Yea-yea, progressive. :o)
"...but that some of the current library staff would be staying on through the transition and 'perhaps beyond.'"
Yea, especially the unionized ones.
~eh, Weston? ;^)
I think the ability to archive and index with computers is at least as important as the ‘many to many’ interconnectivity of the internet.
The worst argument I've heard so far came from Walter Isaacson, the former editor of TIME who got this party started in February with his cover story How to Save Your Newspaper. ... Isaacson isn't a stupid man. ... - DanSome of Isaacson's rationalizations make him look like a stupid man. To wit:
Isaacson used this alternate rationalization: Paid content models are necessary "to protect creativity."Professors tell me that humanity creates virtually infinite quantities of new art. So much new art that humanity needs gatekeepers to keep massive amounts of creativity in check in order to exalt only the best.
The solution to all this is simple: Big Newspaper should petition the US Patent Office to copyright the English Language. Problem solved!!
You think your joking...
I know you’ve seen me post on this. Back in the early 30s, Big Newspaper tried (and succeeded for a time) to prevent radio from broadcasting news. It was called the Biltmore Agreement.
See page 27
http://books.google.com/books?id=PkXTrh4eDlcC
Sounds good. even a used copy is 64 bucks though. I’ll have to see if the college library can get it.
LOL! I’ve delayed getting it for that reason, too. I’m thinking library, too.

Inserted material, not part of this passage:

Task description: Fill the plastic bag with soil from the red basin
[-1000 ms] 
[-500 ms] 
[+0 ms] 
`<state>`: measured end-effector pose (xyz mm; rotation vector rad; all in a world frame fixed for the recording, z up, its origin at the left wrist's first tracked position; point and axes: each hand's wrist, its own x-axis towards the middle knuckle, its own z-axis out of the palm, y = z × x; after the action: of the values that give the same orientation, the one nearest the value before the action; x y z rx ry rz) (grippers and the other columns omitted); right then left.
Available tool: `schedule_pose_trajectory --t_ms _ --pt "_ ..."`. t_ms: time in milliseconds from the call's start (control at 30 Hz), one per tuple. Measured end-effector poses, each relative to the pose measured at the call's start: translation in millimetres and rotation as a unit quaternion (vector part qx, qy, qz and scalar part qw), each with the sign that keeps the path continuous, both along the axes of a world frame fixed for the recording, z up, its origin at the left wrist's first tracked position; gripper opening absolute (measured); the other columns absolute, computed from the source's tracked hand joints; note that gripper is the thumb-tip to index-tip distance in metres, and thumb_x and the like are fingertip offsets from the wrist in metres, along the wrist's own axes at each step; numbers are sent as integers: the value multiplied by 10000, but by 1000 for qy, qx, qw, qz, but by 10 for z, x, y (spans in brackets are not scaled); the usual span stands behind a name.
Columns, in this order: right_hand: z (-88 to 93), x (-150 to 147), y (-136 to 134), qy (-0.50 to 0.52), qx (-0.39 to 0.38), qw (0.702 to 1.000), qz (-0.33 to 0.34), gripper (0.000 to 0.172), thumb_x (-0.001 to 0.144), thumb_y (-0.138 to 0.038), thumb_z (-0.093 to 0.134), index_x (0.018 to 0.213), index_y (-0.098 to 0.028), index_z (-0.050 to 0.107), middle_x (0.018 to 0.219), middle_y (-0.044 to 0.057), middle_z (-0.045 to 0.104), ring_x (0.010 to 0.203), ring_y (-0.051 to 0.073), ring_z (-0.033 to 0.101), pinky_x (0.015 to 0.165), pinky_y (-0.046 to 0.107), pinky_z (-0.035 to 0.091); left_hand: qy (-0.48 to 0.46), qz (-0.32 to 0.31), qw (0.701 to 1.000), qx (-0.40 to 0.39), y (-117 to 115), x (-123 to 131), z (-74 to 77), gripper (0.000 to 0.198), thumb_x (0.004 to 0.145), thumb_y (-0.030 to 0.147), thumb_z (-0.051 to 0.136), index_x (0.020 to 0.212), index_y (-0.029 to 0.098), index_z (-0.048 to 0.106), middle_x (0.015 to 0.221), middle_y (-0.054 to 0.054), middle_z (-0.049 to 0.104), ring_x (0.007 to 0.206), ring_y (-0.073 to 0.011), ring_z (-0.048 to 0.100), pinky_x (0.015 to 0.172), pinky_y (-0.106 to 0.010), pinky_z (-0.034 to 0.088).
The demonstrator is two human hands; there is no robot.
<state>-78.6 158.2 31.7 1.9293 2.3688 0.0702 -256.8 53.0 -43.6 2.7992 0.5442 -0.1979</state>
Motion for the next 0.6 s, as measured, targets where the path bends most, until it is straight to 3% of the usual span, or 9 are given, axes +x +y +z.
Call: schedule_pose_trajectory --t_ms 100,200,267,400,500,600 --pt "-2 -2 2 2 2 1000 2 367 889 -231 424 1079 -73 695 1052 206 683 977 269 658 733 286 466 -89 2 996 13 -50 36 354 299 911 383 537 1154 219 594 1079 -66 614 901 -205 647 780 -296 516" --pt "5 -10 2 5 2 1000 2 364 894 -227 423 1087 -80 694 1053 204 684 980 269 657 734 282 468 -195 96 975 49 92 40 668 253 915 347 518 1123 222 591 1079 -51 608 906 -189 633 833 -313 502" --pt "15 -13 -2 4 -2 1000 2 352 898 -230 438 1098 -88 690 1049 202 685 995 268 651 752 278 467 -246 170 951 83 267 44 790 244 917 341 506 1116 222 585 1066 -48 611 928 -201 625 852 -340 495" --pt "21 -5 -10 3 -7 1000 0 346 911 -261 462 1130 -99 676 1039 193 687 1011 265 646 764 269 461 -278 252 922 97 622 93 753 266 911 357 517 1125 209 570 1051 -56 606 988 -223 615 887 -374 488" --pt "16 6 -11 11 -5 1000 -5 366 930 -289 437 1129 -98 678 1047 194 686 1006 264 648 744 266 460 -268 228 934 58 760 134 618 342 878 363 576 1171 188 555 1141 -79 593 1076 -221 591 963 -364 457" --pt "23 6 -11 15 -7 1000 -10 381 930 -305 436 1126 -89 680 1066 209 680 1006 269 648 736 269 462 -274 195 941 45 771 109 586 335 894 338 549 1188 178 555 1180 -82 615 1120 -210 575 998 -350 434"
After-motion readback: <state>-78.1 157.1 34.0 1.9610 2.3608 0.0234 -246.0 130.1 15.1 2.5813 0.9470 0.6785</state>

"Oh Noes! What will I read now??"
http://www.newspaperdeathwatch.com/
Desperation Drives Colaboration
Series: The Chicago Meeting
Fair Syndication Consortium: News orgs new way to confront Google?
http://www.editorandpublisher.com/eandp/news/article_display.jsp?vnu_content_id=1003980858
SPECIAL REPORT: Facing Pay Cuts, Furloughs to Avoid Layoffs
just 14 percent of newspapers' cash operating costs, on average, is devoted to content creation, while about 70 percent of costs are devoted to printing, distribution and corporate functions. The remaining 16 percent of costs are related to advertising sales. - JeffOver the years dinomedia deathwatching enabled me to perceive America's recording industry as refiners pitching product oozing out of a relatively few vinyl factories. Now it turns out that newsprint pitches physical paper product from a few pulp mills. It's all about paying union guys to deliver it.

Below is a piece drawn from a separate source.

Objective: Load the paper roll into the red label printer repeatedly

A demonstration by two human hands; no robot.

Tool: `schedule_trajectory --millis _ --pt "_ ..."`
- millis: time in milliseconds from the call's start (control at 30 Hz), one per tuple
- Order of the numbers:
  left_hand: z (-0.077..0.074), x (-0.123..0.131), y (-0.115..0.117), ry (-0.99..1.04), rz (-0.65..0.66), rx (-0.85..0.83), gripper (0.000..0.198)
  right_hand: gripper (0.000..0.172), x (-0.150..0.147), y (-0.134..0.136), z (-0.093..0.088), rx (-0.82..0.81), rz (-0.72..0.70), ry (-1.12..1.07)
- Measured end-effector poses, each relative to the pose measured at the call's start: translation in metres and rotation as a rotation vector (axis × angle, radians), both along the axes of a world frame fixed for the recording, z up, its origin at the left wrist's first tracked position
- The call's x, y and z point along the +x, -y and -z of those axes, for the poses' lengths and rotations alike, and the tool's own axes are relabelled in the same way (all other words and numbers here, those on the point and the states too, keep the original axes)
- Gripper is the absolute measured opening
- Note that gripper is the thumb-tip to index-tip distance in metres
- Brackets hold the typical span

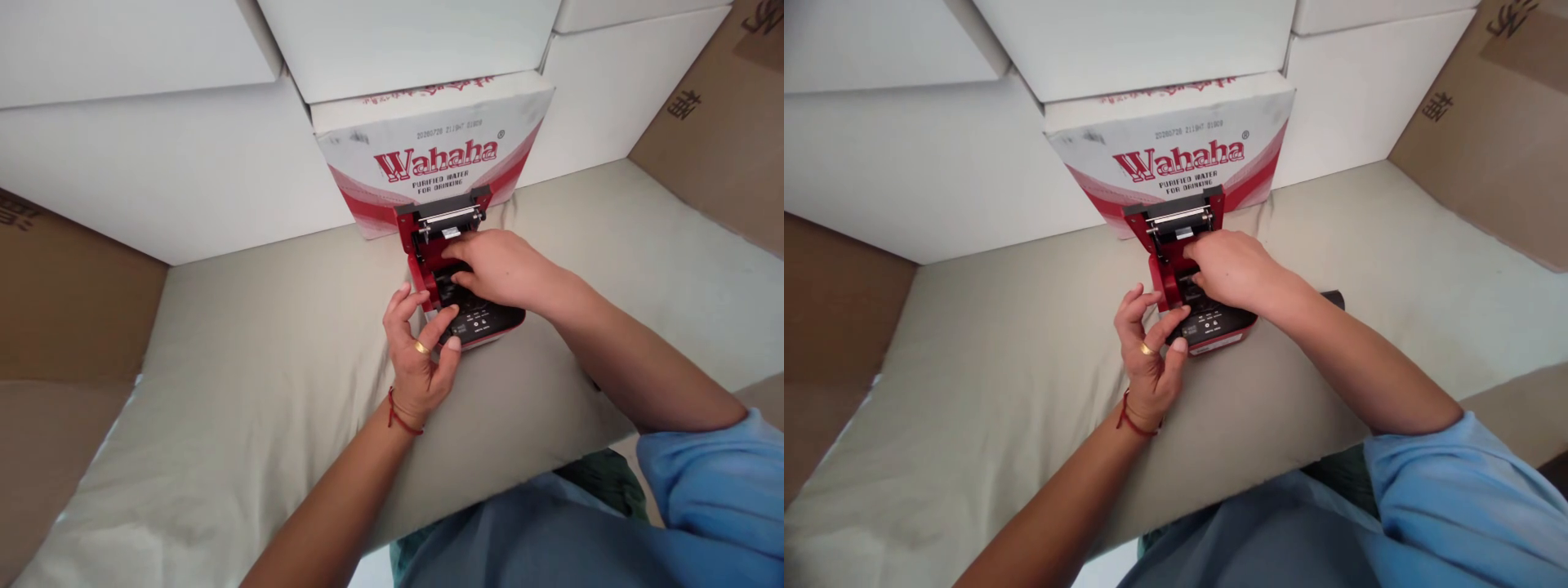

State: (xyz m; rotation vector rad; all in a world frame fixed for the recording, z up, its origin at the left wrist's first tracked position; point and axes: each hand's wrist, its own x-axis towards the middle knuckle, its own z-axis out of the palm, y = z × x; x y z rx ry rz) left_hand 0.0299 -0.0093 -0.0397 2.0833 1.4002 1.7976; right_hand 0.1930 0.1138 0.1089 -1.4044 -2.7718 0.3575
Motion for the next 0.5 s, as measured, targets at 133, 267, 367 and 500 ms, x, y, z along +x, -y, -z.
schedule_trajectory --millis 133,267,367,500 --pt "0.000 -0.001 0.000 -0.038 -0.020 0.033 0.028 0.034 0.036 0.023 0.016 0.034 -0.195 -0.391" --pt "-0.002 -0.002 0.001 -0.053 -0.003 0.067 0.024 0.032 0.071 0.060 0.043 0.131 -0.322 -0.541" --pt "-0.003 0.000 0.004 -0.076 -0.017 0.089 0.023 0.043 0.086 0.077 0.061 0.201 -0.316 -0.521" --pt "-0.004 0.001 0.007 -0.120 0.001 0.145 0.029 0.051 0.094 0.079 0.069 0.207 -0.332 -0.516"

The similarities are striking. Big Newspaper, like Big Music were monopoly distribution/marketing systems. And when you can control the distribution, marketing turns into an order-taking function. No ‘selling’ is required.
Of course, I'd agree with your take.
But, abb?
Isn't this something any entity, so heavily dependent upon information past & present such as a rag, to have done yearrrrrrs ago?
I mean I did PT work in college at a large local bank preparing documents for microfilming so later the stuff could be easily digitized.
I'm not exactly a spring chicken, either. LOL
Brings to mind the old Tracey/Hepburn movie “Desk Set,” doesn’t it?
http://www.dailyfinance.com/2009/06/04/why-the-music-licensing-model-wont-save-newspapers/
Why the music-licensing model won’t save newspapers
http://www.theaustralian.news.com.au/business/story/0,28124,25293711-7582,00.html
Google dubbed internet parasite by WSJ editor
http://nymag.com/daily/intel/2009/06/pink_paper_gives_out_pink_slip.html
Layoffs at the Observer
http://www.broadcastingcable.com/article/278505-FCC_Finds_More_Analog_Signal_Loss_Than_Initially_Predicted.php
FCC Finds More Analog Signal Loss Than Initially Predicted
355 stations now losing more than 2% of their former analog audience
This is not the first time the Walt Disney Company did this--ESPN has essentially digitized their entire videotape library so films and old videotape recordings can be brought up in a matter of seconds.